Homeowner Alert: Avoid Asbestos Exposure When Renovating Older Houses
High energy prices and tax breaks on energy-efficient building materials have inspired many owners of older homes or buildings to undergo renovations. But a March 2011 report says the dangers of releasing toxins during those renovations, including deadly asbestos fibers, often is overlooked.
Renovation and remodeling projects can disturb asbestos insulation and lead-based paint, throwing toxic dust into the air. Inhaling the microscopic asbestos fibers can cause mesothelioma, a form of lung cancer.
A recently released report by the Canadian Environmental Law Association (CELA) says many homeowners in older houses are unaware of the hazards to their health caused by substances such as asbestos fibers.
“Unless care is taken to avoid the release of toxic chemicals and ensure proper ventilation … renovations can create serious health risks, especially for children,” CELA Executive Director Theresa McClenaghan said.
The dangers of asbestos and lead-based paint have been known for years and the materials are no longer used in new construction, but their hazardous potential still exists in older buildings. People working on a renovation project or living or working in a building being renovated may breath in the toxic fibers and dust. Asbestos fibers can cause mesothelioma decades after the initial exposure.

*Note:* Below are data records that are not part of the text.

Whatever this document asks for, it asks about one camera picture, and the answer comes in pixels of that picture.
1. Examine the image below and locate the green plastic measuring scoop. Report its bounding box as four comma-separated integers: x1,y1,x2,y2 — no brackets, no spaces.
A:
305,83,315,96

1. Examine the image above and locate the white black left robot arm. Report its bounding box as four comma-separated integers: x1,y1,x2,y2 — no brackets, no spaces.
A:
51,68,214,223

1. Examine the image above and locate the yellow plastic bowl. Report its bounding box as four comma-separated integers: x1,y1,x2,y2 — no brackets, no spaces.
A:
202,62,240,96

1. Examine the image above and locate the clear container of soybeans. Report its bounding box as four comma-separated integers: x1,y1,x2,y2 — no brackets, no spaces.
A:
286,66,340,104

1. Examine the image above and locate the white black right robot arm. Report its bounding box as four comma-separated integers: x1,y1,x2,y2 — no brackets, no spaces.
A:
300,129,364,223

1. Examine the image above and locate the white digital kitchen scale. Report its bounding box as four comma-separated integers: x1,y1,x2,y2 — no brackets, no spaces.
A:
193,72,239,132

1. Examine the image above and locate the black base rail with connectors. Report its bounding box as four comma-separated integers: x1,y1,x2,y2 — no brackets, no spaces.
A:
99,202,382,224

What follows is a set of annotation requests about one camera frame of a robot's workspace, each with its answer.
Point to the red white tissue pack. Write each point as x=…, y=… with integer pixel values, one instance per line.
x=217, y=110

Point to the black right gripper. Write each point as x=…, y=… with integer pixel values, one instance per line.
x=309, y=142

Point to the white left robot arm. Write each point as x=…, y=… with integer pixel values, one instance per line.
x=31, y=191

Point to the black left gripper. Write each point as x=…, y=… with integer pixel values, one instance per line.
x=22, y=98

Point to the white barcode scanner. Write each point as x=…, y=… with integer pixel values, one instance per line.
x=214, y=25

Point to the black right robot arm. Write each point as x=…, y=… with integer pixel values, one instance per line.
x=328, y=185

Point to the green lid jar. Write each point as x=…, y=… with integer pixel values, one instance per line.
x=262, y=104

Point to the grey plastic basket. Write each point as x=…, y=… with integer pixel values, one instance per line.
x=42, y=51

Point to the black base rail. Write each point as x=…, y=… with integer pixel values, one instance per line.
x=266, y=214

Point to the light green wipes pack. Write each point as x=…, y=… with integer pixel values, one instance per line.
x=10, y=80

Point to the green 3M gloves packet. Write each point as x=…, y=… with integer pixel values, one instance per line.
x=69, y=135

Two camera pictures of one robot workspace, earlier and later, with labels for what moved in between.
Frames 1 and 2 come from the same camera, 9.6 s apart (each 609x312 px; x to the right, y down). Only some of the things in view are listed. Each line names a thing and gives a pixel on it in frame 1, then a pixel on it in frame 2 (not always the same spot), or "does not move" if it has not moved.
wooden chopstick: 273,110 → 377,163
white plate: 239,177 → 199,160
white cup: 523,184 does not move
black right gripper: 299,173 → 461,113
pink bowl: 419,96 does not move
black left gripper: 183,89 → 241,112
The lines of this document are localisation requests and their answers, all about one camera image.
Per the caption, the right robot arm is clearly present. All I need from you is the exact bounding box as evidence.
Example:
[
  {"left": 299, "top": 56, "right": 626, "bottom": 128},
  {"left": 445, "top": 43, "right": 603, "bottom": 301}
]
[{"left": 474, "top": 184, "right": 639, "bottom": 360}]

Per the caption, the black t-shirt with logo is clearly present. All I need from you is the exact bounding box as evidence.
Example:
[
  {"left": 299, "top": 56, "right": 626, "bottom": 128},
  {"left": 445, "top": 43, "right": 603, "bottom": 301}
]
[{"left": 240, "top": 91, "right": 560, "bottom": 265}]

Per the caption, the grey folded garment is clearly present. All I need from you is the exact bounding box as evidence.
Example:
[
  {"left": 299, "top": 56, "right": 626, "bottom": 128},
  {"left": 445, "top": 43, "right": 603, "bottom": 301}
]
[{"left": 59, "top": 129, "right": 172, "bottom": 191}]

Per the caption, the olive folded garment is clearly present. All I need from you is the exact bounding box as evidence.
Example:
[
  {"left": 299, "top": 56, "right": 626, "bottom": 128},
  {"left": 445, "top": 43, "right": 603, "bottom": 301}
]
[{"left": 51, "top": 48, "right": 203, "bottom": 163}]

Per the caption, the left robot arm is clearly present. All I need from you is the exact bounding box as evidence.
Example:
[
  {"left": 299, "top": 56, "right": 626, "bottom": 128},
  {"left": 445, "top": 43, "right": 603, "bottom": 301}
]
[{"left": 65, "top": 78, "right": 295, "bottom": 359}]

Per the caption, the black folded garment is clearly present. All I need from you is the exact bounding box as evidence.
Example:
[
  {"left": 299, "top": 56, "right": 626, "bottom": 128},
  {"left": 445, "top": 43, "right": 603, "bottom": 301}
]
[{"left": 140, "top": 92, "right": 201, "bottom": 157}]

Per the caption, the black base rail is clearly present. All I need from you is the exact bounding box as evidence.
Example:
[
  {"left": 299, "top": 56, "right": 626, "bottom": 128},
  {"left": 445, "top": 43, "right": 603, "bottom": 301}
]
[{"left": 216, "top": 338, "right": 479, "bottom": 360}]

In the report, the Canada Mortgage and Housing Corporation (CMHC) describes several ways in which asbestos can be released during a renovation:
- Disturbing loose-fill insulation;
- Removing siding or roof shingles;
- Disturbing roofing felt;
- Ripping away asbestos insulation from a hot water tank;
- Sanding or scraping asbestos floor tiles;
- Breaking apart acoustical ceiling tiles;
- Sanding plaster or coatings such as roofing compounds, sealants, paint, caulking or drywall containing asbestos.
The report calls for tougher government standards for renovations of older buildings. The United States and France are cited as the only countries with those kinds of regulations in place. Last year the U.S. Environmental Protection Agency instituted regulations on contractors working on homes built before 1978.